Daniel e Katie, ovvero due splendidi esseri umani uniti da un destino che riserva ora solo insormontabili problemi, che amerete dalla prima all’ultima inquadratura. Loach riprende così il racconto della solidarietà umana che gli è congeniale, mentre descrive il drammatico realismo della loro vita giunta ad un punto di non ritorno, costringendo due persone ben nate ad una condotta scorretta, in cui le loro azioni, per poter sopravvivere, diventano fuori legge.
A fare da cornice a questo indimenticabile film che mostra l’ambiente depresso del nordest inglese, ecco le case popolari di Newcastle che danno un esempio perfetto di una classe sociale in decadenza nell’attuale Regno Unito. Rimarchevole è poi l’equilibrio che Loach ha messo nell’evitare che rabbia e risentimento contro la maniera di governare dei conservatori di destra, che molto hanno contribuito alla rovina di un’intera classe sociale, togliesse al film distanza e lucidità. L’applauso alla fine della proiezione per la stampa è scoppiato liberatorio, mentre le luci hanno rivelato la commozione sui volti degli spettatori.
Loach ha poi spiegato in conferenza stampa che per lui “Era importante trovare il tono giusto per una storia tanto forte, così ho chiesto alla mia troupe di essere essenziali ed assolutamente chiari. Quello che avete visto non è un fatto contingente del mio Paesemariguarda tutta l’Europa, che applica leggi crudeli contro i più deboli e vulnerabili. Non sono certo uno scherzo i 2 milioni di disoccupati, mentre i suicidi aumentano sempre più. E la burocrazia rimane a guardare, rispondendo con indifferenza”.

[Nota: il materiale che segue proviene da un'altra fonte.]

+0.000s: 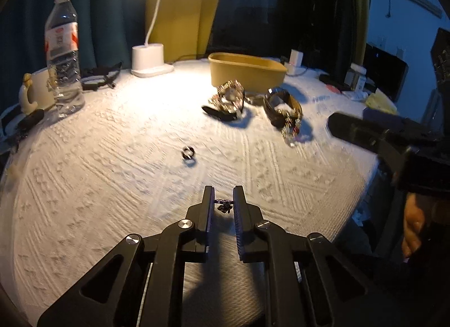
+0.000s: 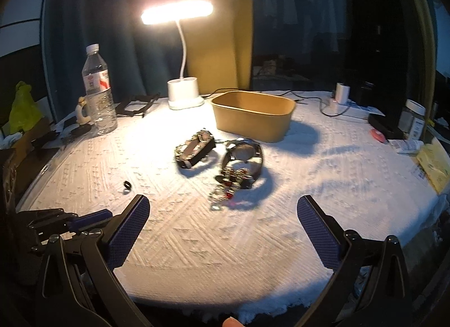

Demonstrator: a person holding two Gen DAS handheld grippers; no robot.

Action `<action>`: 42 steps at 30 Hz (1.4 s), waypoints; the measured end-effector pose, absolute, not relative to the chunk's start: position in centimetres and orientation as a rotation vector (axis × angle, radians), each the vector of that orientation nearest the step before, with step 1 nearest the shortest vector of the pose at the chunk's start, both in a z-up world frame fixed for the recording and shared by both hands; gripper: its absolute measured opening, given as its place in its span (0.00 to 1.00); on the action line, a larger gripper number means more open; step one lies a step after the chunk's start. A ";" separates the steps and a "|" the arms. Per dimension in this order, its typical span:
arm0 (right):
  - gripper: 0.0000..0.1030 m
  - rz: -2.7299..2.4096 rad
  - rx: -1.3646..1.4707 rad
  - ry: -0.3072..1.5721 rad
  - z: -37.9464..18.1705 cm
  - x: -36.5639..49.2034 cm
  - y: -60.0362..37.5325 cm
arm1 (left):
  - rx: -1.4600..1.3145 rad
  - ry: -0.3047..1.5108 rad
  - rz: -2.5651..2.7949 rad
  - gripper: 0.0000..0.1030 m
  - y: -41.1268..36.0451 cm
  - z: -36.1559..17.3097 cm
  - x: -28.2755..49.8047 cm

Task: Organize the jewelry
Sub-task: 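Grasp the small silver ring with the left tool while the right tool grasps the black ring, then carry both held rings over the tan box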

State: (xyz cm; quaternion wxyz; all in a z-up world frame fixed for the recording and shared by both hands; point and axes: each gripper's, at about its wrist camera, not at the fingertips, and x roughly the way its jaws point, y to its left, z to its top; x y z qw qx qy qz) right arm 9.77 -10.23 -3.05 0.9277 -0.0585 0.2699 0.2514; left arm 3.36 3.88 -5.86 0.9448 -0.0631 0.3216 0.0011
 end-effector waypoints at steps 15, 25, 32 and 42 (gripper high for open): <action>0.54 0.749 -0.192 0.707 -5.2 12.1 -0.5 | -0.226 0.570 0.125 0.14 11.5 -3.3 2.0; 0.12 0.826 -0.235 0.810 -7.1 12.9 2.6 | -0.254 0.557 0.136 0.14 13.9 -2.7 2.2; 0.12 0.811 -0.239 0.785 -6.1 13.0 2.3 | -0.234 0.551 0.111 0.14 14.0 -1.7 3.3; 0.12 0.781 -0.183 0.727 -3.6 15.3 -0.2 | -0.200 0.554 0.104 0.14 12.4 0.2 5.9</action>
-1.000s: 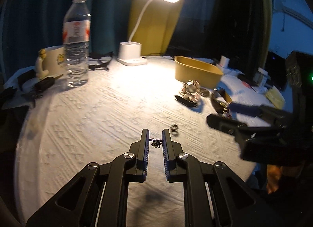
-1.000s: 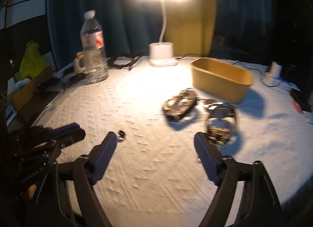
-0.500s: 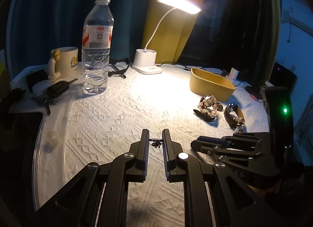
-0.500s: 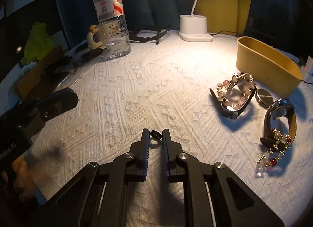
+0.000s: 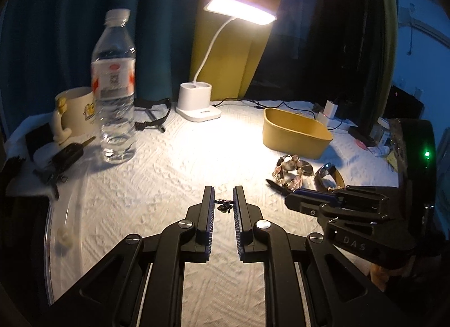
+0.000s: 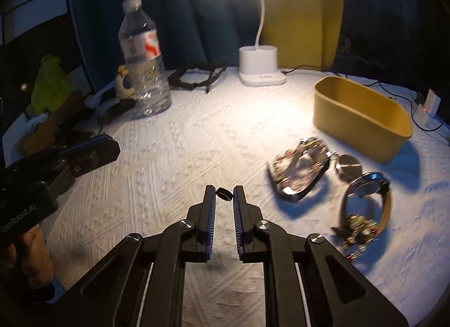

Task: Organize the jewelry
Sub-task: 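Carry both held rings over the tan box, then open both tools to drop the rings into the tan box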

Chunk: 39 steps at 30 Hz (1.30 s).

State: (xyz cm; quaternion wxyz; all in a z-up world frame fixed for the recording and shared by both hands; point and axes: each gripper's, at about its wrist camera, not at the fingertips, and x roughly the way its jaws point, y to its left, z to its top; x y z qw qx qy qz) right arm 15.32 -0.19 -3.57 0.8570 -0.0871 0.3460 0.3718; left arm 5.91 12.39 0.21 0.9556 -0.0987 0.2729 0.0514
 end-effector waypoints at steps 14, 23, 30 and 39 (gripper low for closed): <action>0.12 0.665 -0.079 0.652 -1.1 21.4 -6.6 | -0.109 0.549 0.024 0.14 7.7 2.8 13.2; 0.12 0.628 -0.045 0.625 -0.6 26.6 -9.7 | -0.079 0.565 0.003 0.14 5.3 3.2 19.5; 0.12 0.644 -0.036 0.609 -1.1 29.7 -11.0 | -0.073 0.581 -0.024 0.14 3.9 2.6 24.3; 0.12 0.672 -0.035 0.617 -1.3 32.0 -11.6 | -0.086 0.608 -0.042 0.14 2.6 1.5 29.4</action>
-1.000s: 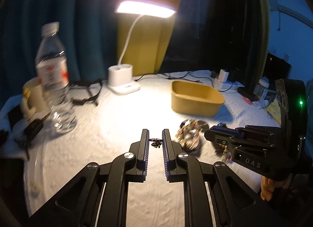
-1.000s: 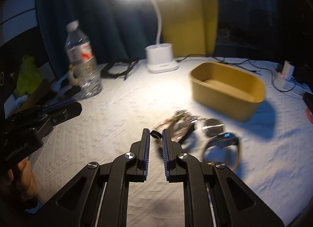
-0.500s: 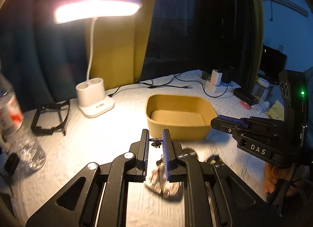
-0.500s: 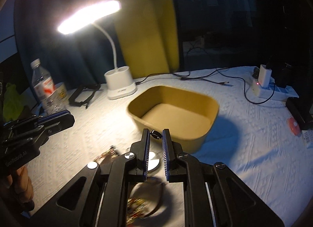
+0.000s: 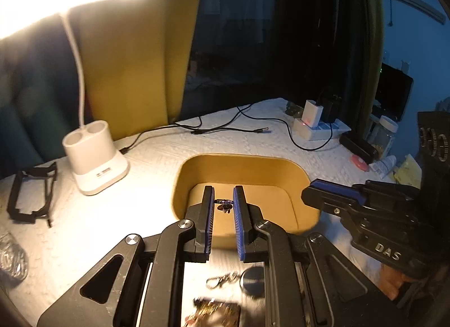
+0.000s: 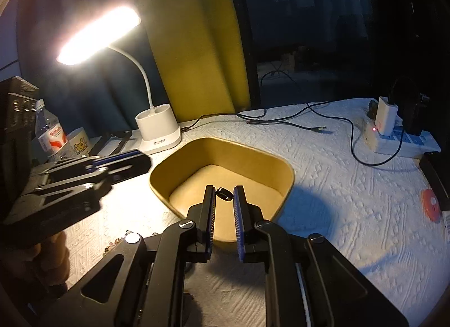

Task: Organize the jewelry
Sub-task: 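Open both tools to drop the rings into the tan box, then grasp the red-gold beaded bracelet with the right tool while the left tool grasps the leather-strap watch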

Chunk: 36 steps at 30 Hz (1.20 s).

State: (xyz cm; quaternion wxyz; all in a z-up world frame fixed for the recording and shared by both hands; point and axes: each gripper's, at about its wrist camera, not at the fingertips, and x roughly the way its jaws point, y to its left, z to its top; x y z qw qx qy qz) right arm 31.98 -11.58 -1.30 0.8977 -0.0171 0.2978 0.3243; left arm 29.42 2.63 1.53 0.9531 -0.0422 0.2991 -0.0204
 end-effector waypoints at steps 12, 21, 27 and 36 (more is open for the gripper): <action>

Ken Loach con i due protagonisti Dave Johns e Hayley Squires |
Paul Laverty, lo sceneggiatore da sempre accanto a Loach, ha sottolineato dal canto suo che queste storie, “ci hanno spezzato il cuore. Ovunque abbiamo incontrato persone umiliate con un calvario incredibile e difficilmente immaginabile. Ma la situazione può o potrebbe cambiare?“Se è vero che l’Occidente è travolto da un sistema politico strutturato apposta per negare il vero bisogno di queste classi sociali è anche vero che, in ogni territorio europeo, esistono ancora delle sinistre che hanno a cuore questo problema e che possono e devono unirsi per risolvere dall’interno questo cancro”.